PROBLEM STATEMENT:
Reproduce exactly the entries from the "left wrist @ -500" line to the end. Skip all pictures.

DATA FOR THE TASK:

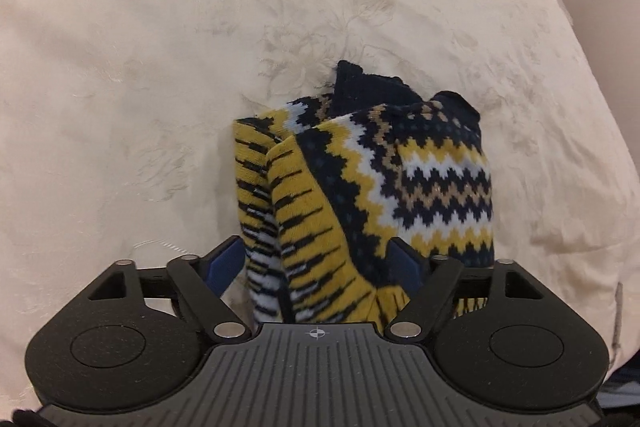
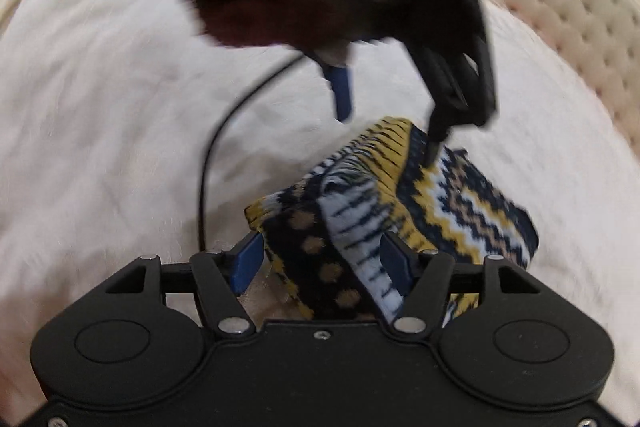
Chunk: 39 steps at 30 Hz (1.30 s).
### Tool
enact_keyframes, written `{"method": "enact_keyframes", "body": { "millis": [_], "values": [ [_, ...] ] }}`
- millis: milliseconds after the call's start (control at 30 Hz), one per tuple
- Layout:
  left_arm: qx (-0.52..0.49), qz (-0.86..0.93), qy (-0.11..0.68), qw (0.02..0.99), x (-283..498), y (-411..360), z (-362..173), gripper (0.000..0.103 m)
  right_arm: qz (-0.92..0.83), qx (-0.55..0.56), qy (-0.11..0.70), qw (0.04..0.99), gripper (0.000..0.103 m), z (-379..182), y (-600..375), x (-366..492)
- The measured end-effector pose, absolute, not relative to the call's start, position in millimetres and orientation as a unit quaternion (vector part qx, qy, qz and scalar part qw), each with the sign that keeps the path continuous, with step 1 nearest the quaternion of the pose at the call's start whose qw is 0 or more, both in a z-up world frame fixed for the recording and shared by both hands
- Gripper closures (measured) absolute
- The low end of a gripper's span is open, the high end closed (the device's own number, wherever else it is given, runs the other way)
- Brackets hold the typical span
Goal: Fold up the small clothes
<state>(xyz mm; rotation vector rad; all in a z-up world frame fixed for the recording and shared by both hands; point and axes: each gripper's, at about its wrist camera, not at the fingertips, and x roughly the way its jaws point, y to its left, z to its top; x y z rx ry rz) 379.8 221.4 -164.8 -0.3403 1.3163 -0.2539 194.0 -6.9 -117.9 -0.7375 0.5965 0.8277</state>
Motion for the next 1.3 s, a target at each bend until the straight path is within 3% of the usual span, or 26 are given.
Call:
{"method": "enact_keyframes", "body": {
  "millis": [67, 167, 233, 333, 400, 467, 567, 667, 767, 833, 933, 1067, 1200, 1300],
  "values": [
    [-0.162, -0.119, 0.607, 0.769, 384.3, 220.5, -168.8, 0.036, 0.388, -0.344, 0.278, 0.809, 0.037, -119.5, -5.0, 196.4],
    [-0.16, -0.132, 0.6, 0.773, 389.0, 216.9, -172.0, 0.053, 0.385, -0.331, 0.29, 0.812, 0.04, -119.6, -4.1, 202.4],
    [-0.152, -0.134, 0.591, 0.781, 389.9, 214.2, -171.6, 0.078, 0.395, -0.312, 0.309, 0.807, 0.054, -118.7, -4.2, 210.0],
    [-0.13, -0.138, 0.564, 0.804, 388.6, 210.6, -163.9, 0.093, 0.397, -0.267, 0.328, 0.815, 0.076, -114.0, -9.0, 219.0],
    [-0.107, -0.142, 0.537, 0.824, 384.9, 208.8, -151.6, 0.094, 0.388, -0.233, 0.331, 0.828, 0.087, -104.9, -13.8, 223.2],
    [-0.095, -0.144, 0.511, 0.842, 379.4, 210.6, -135.8, 0.095, 0.387, -0.193, 0.327, 0.84, 0.089, -92.2, -20.2, 227.8],
    [-0.086, -0.136, 0.496, 0.853, 375.2, 217.7, -127.6, 0.095, 0.404, -0.179, 0.312, 0.841, 0.088, -81.7, -16.1, 225.7],
    [-0.087, -0.113, 0.532, 0.835, 382.0, 226.5, -150.2, 0.095, 0.419, -0.188, 0.345, 0.819, 0.085, -99.7, 2.7, 233.1],
    [-0.086, -0.093, 0.563, 0.816, 385.7, 230.4, -175.6, 0.09, 0.425, -0.216, 0.392, 0.787, 0.069, -131.0, 20.6, 239.1],
    [-0.077, -0.089, 0.56, 0.82, 384.2, 229.8, -179.8, 0.083, 0.439, -0.2, 0.406, 0.776, 0.052, -136.1, 20.1, 240.7],
    [-0.075, -0.093, 0.545, 0.83, 380.7, 230.9, -174.4, 0.079, 0.466, -0.166, 0.398, 0.773, 0.043, -126.0, 9.5, 234.5],
    [-0.087, -0.105, 0.525, 0.84, 371.8, 237.2, -155.3, 0.076, 0.461, -0.117, 0.395, 0.786, 0.04, -109.9, -11.2, 224.9],
    [-0.085, -0.112, 0.493, 0.858, 352.3, 231.7, -130.6, 0.054, 0.424, -0.045, 0.401, 0.811, 0.03, -99.6, -43.5, 231.3],
    [-0.084, -0.131, 0.49, 0.858, 341.8, 216.0, -123.8, 0.04, 0.375, -0.002, 0.411, 0.831, 0.029, -97.8, -68.6, 241.5]
  ]
}}
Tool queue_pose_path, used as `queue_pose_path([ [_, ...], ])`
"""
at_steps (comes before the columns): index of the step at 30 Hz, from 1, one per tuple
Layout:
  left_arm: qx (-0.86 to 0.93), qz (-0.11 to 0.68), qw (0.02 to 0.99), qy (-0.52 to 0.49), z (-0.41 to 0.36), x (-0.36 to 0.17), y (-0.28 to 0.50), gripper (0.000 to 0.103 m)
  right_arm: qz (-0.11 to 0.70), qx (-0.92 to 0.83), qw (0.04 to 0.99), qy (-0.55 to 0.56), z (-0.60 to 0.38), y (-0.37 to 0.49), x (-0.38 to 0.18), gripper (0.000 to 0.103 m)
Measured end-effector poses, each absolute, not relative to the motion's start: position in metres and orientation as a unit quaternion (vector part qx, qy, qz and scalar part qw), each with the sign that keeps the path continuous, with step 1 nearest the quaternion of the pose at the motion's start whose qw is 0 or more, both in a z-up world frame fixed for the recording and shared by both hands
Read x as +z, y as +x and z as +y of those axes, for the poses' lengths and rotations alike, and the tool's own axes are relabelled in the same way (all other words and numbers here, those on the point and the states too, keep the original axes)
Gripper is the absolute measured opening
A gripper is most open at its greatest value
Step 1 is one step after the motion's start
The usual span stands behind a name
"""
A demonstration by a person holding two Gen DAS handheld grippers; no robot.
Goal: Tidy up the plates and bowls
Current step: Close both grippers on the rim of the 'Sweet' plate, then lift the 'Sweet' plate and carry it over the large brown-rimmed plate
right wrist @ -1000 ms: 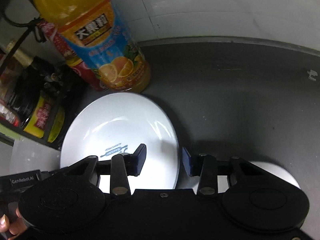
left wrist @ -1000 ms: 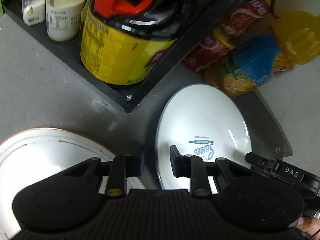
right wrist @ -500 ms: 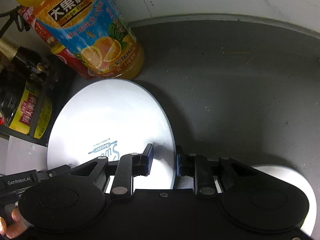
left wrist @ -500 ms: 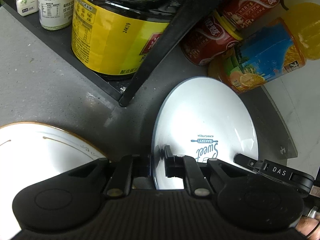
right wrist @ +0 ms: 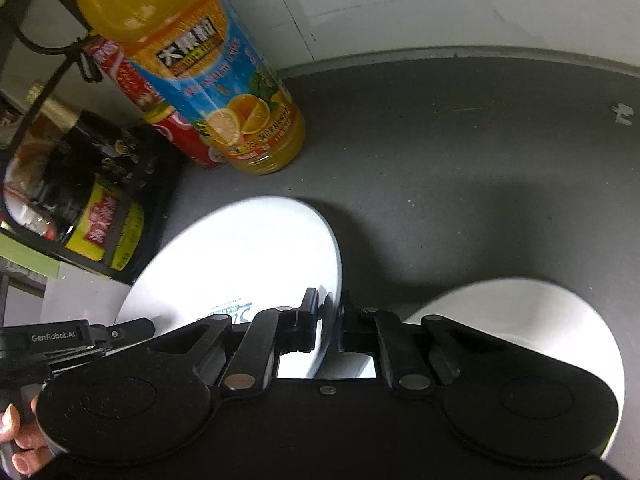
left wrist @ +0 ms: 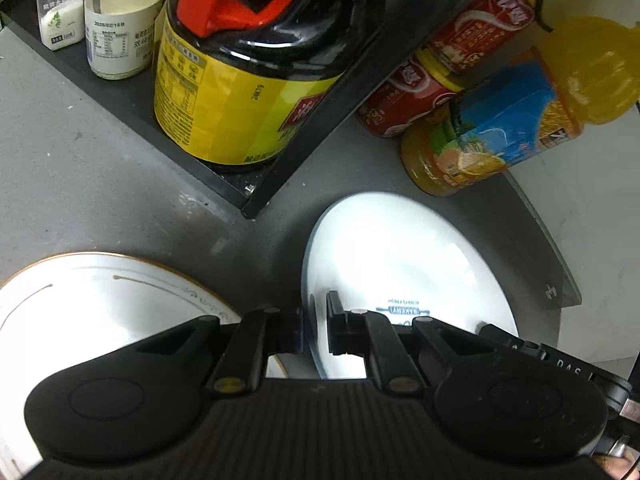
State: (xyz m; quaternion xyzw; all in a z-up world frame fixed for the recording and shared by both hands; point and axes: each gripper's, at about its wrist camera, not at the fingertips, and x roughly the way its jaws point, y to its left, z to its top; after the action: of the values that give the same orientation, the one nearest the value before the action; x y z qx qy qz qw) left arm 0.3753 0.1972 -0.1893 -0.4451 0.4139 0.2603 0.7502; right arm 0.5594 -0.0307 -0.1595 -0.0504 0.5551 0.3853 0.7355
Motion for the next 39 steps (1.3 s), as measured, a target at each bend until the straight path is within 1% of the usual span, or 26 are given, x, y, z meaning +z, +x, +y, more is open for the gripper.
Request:
queue_pose_path([
  [9,0.241,0.421,0.761,-0.431,0.188,-0.17,0.357,0.009,0.543,0.379,0.749,-0.03,-0.049,0.537,-0.138,0.009],
  [21,0.217,0.416,0.782,-0.41,0.184,-0.144,0.315,0.009,0.519,0.376,0.768,-0.006,-0.059,0.486,-0.106,0.009],
  [32,0.205,0.411,0.797,-0.393,0.194,-0.133,0.266,0.009,0.507,0.373,0.777,0.009,-0.054,0.434,-0.092,0.009],
  [39,0.205,0.411,0.797,-0.393,0.2,-0.135,0.239,0.009,0.509,0.373,0.776,0.014,-0.05,0.408,-0.094,0.009],
])
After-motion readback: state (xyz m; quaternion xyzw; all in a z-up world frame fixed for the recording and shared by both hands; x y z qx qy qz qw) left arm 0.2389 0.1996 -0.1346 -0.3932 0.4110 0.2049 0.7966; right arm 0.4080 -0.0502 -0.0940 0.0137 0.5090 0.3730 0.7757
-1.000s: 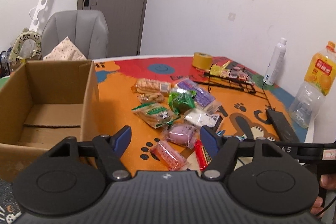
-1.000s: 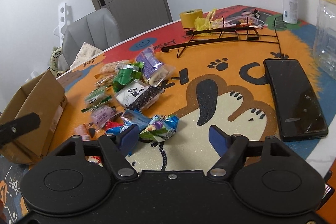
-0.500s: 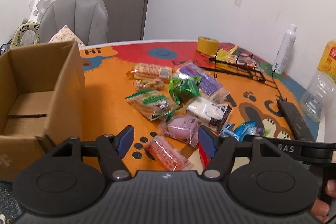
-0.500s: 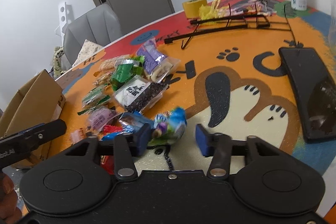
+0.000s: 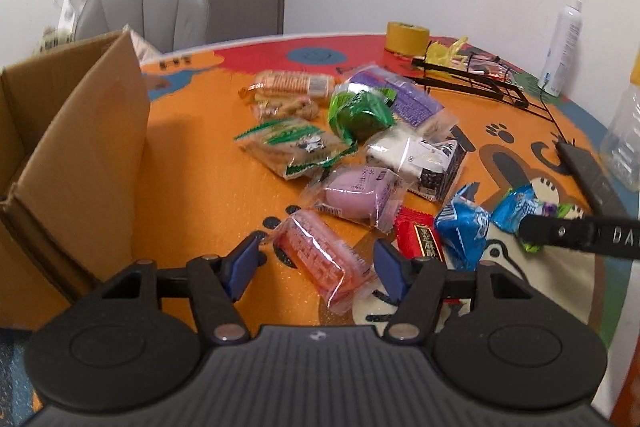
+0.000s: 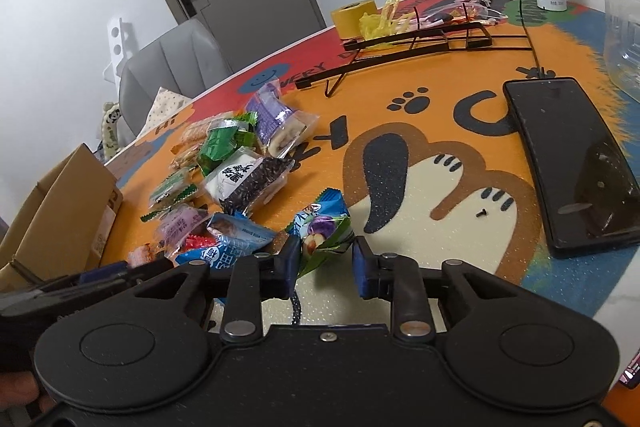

SOLUTION TO THIS EXERCISE:
left wrist @ -500 ms: 
right wrist @ +0 ms: 
left wrist @ +0 ms: 
State: (xyz m; quaternion xyzw; all in a z-up world frame fixed for the recording and shared by both hands; point and axes: each gripper's, at about its wrist camera, not at the fingertips, and x roughly the way its jaws point, y to its left, z to its top; after the action: of the values that give the same orientation, the one nearest the value before the action; x y z qx qy qz qw) left arm 0.3753 0.1972 -0.1893 -0.4451 0.4139 0.2603 0.7502; right arm 0.5594 -0.0307 -0.1595 -0.0504 0.5551 0.3853 0.7355
Motion for the next 39 steps (1.3 s), as measured, a target at each bend until the straight path is within 1% of the usual span, or 26 are given, x, y, z meaning +z, +x, +y, more is open for the gripper.
Request:
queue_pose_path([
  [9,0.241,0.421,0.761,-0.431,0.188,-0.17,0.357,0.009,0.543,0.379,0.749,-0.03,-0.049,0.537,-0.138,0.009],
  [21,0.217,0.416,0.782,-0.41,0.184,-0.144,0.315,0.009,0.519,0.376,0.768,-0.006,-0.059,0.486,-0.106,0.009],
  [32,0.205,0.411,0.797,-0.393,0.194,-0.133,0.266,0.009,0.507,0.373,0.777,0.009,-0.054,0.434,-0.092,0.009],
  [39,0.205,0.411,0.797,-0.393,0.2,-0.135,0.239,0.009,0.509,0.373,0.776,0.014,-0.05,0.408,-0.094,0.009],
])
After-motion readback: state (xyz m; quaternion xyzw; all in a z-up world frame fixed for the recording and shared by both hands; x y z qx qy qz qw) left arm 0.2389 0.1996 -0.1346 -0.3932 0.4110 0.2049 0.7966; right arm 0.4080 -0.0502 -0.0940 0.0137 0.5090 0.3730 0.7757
-1.000s: 
-1.000s: 
-0.500s: 
-0.500s: 
+0.000s: 
+0.000s: 

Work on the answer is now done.